Drivers of biodiversity loss in the Eastern Mediterranean
The Eastern Mediterranean Sea is a region where climate warming, extreme weather events, and biological invasions interact, resulting in the most dramatic loss of native species documented to date in the marine realm. Despite the potentially severe consequences for local ecosystems and their services provided to society, our understanding of the process and the role of individual stressors is severely limited by the lack of long-term data needed to assess changes over time. In this project, we will overcome this impediment by combining observational and paleontological data to obtain a sufficiently deep temporal coverage.

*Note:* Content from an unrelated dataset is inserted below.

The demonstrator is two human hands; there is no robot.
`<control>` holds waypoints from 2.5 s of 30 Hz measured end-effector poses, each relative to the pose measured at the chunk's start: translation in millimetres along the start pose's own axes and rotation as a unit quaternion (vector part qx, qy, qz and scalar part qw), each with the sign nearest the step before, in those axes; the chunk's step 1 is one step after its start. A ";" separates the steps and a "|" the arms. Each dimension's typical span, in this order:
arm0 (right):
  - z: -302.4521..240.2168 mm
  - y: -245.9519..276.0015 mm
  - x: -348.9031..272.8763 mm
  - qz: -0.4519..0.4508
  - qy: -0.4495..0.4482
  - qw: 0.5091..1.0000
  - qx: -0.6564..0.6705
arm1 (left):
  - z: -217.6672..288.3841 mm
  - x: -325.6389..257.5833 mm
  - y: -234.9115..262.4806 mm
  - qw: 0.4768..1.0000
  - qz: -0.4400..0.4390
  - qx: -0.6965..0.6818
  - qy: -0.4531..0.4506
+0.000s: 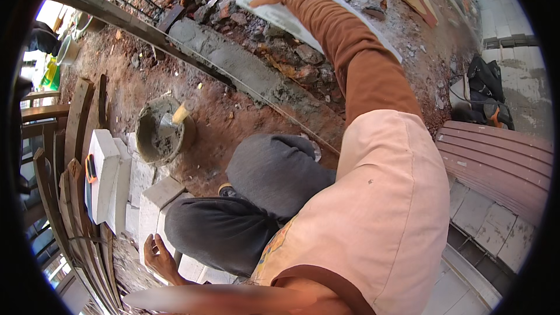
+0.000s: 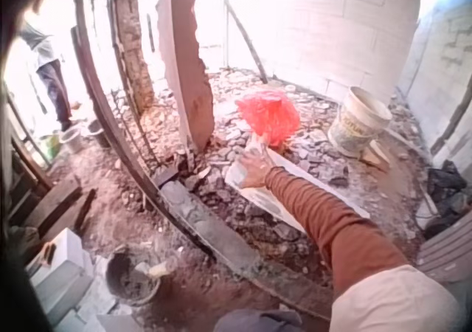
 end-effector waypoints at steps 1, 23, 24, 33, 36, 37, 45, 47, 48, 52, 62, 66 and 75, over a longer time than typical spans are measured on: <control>5.1 -8.0 -4.4 -0.036 -0.053 0.998 0.010 | 1.5 -4.4 1.6 1.000 0.010 0.004 -0.001; -379.2 144.3 -29.8 -0.085 0.292 0.938 0.164 | 5.0 11.6 -58.8 0.992 -0.026 -0.124 -0.016; -393.1 139.2 -20.6 -0.114 0.294 0.936 0.156 | 1.0 7.8 -58.4 0.992 -0.026 -0.125 -0.007; -406.2 134.5 19.5 0.140 0.395 0.906 -0.054 | -43.9 -5.0 -64.6 0.972 -0.011 -0.227 0.066; -408.0 117.1 27.1 0.176 0.394 0.901 -0.041 | -46.5 -4.9 -65.5 0.966 -0.026 -0.244 0.082; -413.4 105.8 23.8 0.112 0.445 0.889 0.008 | -46.7 -5.4 -64.6 0.967 -0.026 -0.239 0.080; -400.4 87.4 31.2 -0.151 0.386 0.897 0.151 | -51.3 -8.9 -72.7 0.966 -0.038 -0.245 0.074; -384.3 96.4 35.5 -0.233 0.363 0.861 0.269 | -54.3 -9.0 -74.8 0.966 -0.042 -0.238 0.090; -375.8 101.2 32.9 -0.248 0.336 0.838 0.353 | -55.6 -8.5 -75.6 0.968 -0.040 -0.232 0.092; -330.2 120.5 0.7 -0.244 0.262 0.798 0.486 | -60.9 -6.9 -81.0 0.968 -0.040 -0.225 0.108; -154.9 191.1 -196.2 -0.114 -0.079 0.771 0.621 | -55.6 -3.7 -94.0 0.947 -0.071 -0.253 0.186; -136.0 169.7 -250.8 -0.095 -0.208 0.733 0.641 | -47.3 -5.0 -94.2 0.948 -0.057 -0.265 0.164; -205.8 5.3 -149.8 -0.104 -0.211 0.876 0.421 | -49.3 -12.4 -96.6 0.961 -0.033 -0.198 0.190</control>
Point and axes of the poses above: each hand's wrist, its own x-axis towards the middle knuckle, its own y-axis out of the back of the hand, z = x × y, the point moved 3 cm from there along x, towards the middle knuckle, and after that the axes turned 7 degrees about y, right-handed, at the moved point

Focusing on molluscs and fishes, two ecologically and economically important groups, we will investigate the timing of changes to biodiversity on the Israel shelf, the relative importance of its major drivers and attempt predictions in future climate scenarios.
Funding: Austrian Science Fund, additional information here.
Marine biogeography of Cyprus
Cyprus lies in the eastern Mediterranean and has a broad range of water temperatures despite its comparatively limited size. We collected living and death molluscan assemblages around the island to quantify diversity, prevalence of non-indigenous species, diversity loss and correlate it with water temperature to determine its role in shaping benthic diversity.
Funding: Stazione Zoologica Anton Dohrn, Austrian Science Fund.